5.5.06

Portugal futuro, máquina de fazer meninos

Por momentos pensei que o Eng. Guterres ainda fosse primeiro-ministro. O homem engravatado que falava para as câmaras era um zeloso orador da Opus Dei, enaltecendo as virtudes da família, só da família, como cada cidadão deve contribuir para a renovação da população. Afinal o Eng. era outro. Descobriu as delícias das famílias rodeadas de um rebanho de filhos. Será conhecido como o arquitecto de nova teoria demográfica, que combate a tendência de envelhecimento da população que ameaça destruir pela raiz um dos esteios dessa coisa tão bela que se chama “modelo social europeu” – as pensões de reforma.

O primeiro-ministro foi o porta-voz da ideia inusitada. Está-se a ver, para o futuro, os seus colegas dos outros países europeus a cumprimentarem-no efusivamente pela descoberta da pólvora. Seremos conhecidos como o país que mostrou ao mundo o caminho a percorrer.
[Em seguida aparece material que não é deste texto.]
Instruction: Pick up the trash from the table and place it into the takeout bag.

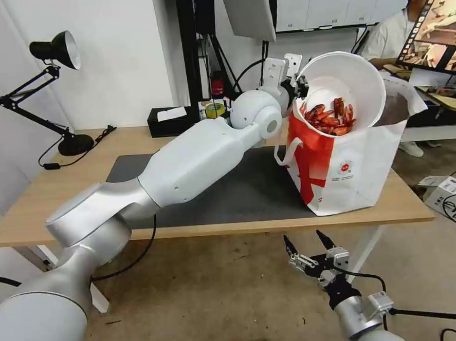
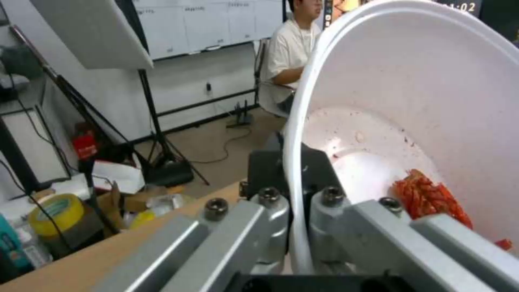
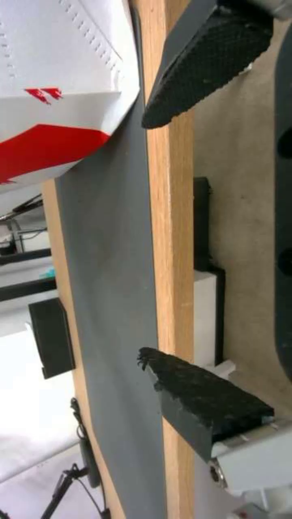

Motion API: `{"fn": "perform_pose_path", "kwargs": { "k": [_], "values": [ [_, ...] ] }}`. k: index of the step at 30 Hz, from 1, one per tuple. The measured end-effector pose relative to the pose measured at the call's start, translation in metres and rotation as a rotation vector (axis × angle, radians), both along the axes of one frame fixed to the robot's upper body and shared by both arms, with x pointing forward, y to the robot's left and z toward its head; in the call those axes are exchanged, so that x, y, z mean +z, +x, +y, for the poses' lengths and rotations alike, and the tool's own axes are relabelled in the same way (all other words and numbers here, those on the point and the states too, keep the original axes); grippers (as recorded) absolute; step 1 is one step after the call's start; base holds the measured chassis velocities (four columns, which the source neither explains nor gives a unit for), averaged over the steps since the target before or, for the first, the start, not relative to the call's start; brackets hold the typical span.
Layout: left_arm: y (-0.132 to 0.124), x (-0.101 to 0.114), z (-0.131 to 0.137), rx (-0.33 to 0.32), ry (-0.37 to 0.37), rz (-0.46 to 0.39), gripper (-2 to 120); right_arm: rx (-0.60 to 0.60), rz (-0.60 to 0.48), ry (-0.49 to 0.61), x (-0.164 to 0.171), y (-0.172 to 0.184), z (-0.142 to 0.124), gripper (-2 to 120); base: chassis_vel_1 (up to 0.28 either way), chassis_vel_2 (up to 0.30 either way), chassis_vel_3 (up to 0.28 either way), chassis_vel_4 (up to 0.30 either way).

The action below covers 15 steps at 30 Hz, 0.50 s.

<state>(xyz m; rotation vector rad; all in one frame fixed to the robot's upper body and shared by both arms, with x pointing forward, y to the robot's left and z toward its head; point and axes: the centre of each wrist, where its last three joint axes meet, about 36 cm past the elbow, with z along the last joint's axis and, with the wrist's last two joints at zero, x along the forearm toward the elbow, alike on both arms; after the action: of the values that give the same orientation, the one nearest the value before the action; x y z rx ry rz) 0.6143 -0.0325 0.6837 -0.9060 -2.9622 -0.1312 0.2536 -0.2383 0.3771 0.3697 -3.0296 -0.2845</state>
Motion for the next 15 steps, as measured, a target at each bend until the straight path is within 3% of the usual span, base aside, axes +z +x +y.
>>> {"fn": "perform_pose_path", "kwargs": {
  "k": [15],
  "values": [
    [-0.0024,0.0072,0.0,-0.021,-0.005,-0.015,56,0.0,0.0,0.0,0.0,0.0,0.0,100,0.0,0.0,0.0,0.0]
  ]
}}
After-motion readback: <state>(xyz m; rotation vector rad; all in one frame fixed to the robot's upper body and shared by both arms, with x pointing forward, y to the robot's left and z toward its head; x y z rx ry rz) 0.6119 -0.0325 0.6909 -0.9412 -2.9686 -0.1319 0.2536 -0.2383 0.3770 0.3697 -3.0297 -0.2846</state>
Depois de Vasco da Gama, o Sócrates das reformas dos velhinhos.

O líder deste governo veio anunciar, com uma candura que se mistura com indisfarçáveis laivos de arrogância de quem governa com maioria absoluta: quem for prolífico na reprodução da espécie será premiado quando chegar o momento de calcular a reforma. Os outros – os que não conseguiram o feito de multiplicarem a prole, os que padecerem de problemas de infertilidade, os que tentarem a adopção mas esbarrarem na monstruosa burocracia, os que forem homossexuais – serão “ligeiramente penalizados”, nas palavras do socialista que nos governa. Chegarão mais tarde à idade de reforma, ou terão que aumentar os seus descontos se quiserem atingir a reforma ao mesmo tempo dos que se fartaram de produzir filhos para a reposição demográfica.
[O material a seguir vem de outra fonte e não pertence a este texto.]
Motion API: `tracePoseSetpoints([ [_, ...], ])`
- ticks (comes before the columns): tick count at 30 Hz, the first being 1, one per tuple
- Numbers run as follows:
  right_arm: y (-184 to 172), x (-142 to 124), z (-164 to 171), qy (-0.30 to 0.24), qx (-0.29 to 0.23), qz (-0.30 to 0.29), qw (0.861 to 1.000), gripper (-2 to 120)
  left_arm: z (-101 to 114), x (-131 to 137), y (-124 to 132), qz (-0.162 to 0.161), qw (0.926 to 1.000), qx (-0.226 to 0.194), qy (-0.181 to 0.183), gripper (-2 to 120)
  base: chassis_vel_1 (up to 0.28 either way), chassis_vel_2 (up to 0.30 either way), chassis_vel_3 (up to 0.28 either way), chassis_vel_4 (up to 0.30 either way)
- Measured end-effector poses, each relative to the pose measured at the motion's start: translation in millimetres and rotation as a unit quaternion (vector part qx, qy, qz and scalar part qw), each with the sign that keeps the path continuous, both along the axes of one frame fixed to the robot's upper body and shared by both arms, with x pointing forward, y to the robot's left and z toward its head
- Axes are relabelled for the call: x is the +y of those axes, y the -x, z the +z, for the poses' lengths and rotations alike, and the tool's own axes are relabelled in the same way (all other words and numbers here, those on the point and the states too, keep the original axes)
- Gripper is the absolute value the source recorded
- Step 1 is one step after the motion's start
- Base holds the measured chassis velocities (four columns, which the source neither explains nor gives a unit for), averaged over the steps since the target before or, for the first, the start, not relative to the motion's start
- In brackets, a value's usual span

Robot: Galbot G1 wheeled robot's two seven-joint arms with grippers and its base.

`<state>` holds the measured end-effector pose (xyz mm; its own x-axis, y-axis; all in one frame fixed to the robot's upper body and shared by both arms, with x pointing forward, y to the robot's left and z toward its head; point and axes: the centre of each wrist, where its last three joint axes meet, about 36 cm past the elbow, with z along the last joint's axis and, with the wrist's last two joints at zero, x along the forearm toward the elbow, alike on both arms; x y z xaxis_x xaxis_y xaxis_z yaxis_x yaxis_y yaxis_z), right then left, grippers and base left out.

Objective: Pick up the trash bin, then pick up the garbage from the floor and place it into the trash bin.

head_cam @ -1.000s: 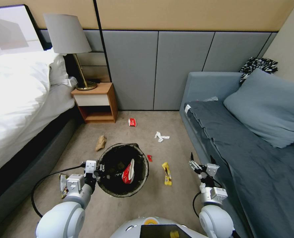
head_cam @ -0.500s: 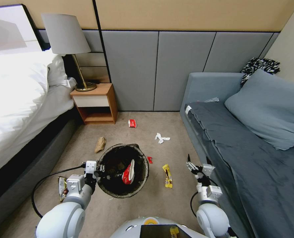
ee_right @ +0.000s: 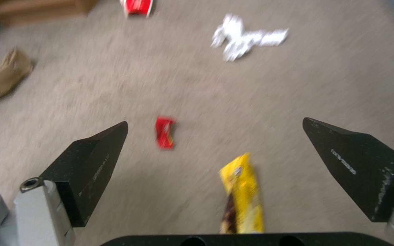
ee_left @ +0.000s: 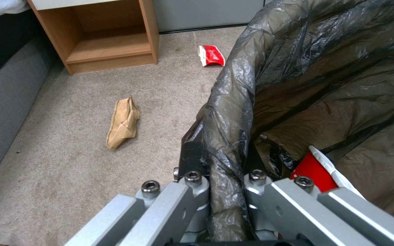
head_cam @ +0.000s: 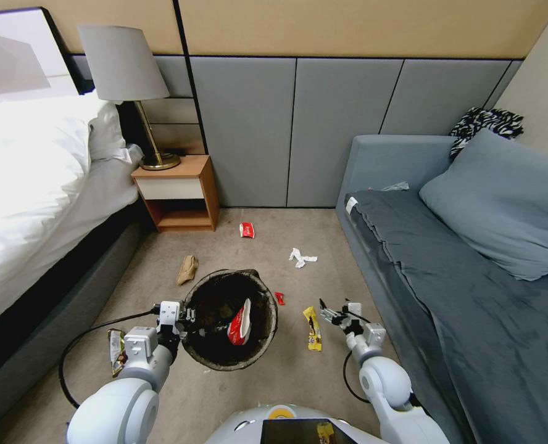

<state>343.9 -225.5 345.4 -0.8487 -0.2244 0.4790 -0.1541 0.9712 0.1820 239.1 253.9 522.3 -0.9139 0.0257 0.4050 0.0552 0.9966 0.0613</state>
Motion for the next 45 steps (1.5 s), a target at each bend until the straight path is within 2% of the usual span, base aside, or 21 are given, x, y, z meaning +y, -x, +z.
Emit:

Há ideias que podem ser boas no papel, ou nos insondáveis corredores das mentes que se acotovelam em gabinetes esconsos. É pena que estes planificadores não tentem descer do pedestal e procurem perceber como funcionam as teorias quando entram na vida real das pessoas. Este governo está a enviar uma mensagem clara: portugueses, reproduzam-se com fartura. Para aqueles que cumprirem este novo “desígnio nacional” (como se diria em bom sampaiês), o generoso e paternalista Estado está atento com regalias avantajadas. Se isto não é uma interferência nas escolhas pessoais de cada um, então já não percebo nada.
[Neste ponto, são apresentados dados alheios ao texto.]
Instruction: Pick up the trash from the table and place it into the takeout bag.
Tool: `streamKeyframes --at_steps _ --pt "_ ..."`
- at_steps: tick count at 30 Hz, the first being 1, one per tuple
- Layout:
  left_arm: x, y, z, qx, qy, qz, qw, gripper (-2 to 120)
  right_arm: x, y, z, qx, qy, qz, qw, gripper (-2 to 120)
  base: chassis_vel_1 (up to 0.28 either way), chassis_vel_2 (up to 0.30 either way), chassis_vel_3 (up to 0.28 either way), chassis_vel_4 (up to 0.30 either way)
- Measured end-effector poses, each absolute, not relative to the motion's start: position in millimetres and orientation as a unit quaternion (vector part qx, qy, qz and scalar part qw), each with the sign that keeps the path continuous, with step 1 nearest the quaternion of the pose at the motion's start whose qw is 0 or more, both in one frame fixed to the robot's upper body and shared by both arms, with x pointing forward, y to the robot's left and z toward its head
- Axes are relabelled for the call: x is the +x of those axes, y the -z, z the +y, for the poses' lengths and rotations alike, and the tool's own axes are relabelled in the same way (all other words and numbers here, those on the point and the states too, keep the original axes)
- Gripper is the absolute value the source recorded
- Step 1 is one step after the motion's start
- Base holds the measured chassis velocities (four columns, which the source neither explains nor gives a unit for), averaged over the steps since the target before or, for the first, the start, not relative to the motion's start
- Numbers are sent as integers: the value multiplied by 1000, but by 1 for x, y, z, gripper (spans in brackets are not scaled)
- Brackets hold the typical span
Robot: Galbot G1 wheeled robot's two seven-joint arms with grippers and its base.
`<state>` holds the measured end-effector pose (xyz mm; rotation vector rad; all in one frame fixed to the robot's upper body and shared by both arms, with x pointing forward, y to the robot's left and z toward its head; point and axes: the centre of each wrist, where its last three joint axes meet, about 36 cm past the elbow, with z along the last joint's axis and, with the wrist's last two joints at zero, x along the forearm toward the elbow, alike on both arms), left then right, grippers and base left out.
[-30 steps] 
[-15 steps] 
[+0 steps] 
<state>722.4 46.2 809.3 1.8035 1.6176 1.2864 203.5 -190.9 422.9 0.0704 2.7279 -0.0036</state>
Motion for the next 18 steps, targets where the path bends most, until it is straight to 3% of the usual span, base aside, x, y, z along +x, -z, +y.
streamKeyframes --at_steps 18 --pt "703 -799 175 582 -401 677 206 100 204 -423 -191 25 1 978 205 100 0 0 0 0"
Faço um esforço para perceber a ideia mirabolante. Vejo duas explicações. Primeira, o governo foi infectado pelo vírus Mourinho – todos os meios são legítimos para atingir os fins. Que interessa se a decisão de diferenciar o acesso à reforma em função da produção de crianças é uma intrusão no livre arbítrio de cada pessoa, ou uma clara desigualdade? Há que não esquecer, estamos na presença de socialistas, mestres na arte de fazer engenharia social, pródigos em interferir na vida pessoal por ninharias. É a finalidade que interessa (contribuir para a diminuição do envelhecimento da população). Como se lá chega, pouco importa. Segunda explicação: até faz sentido recompensar os progenitores que se desmultiplicaram em filhos vários. Deram um inestimável contributo à sociedade. Esta reconhece-o, premiando aqueles que tiveram a canseira de se esforçar até à exaustão para alcançar o enésimo filho. O prémio chega com a reforma antecipada. É o descanso dos guerreiros.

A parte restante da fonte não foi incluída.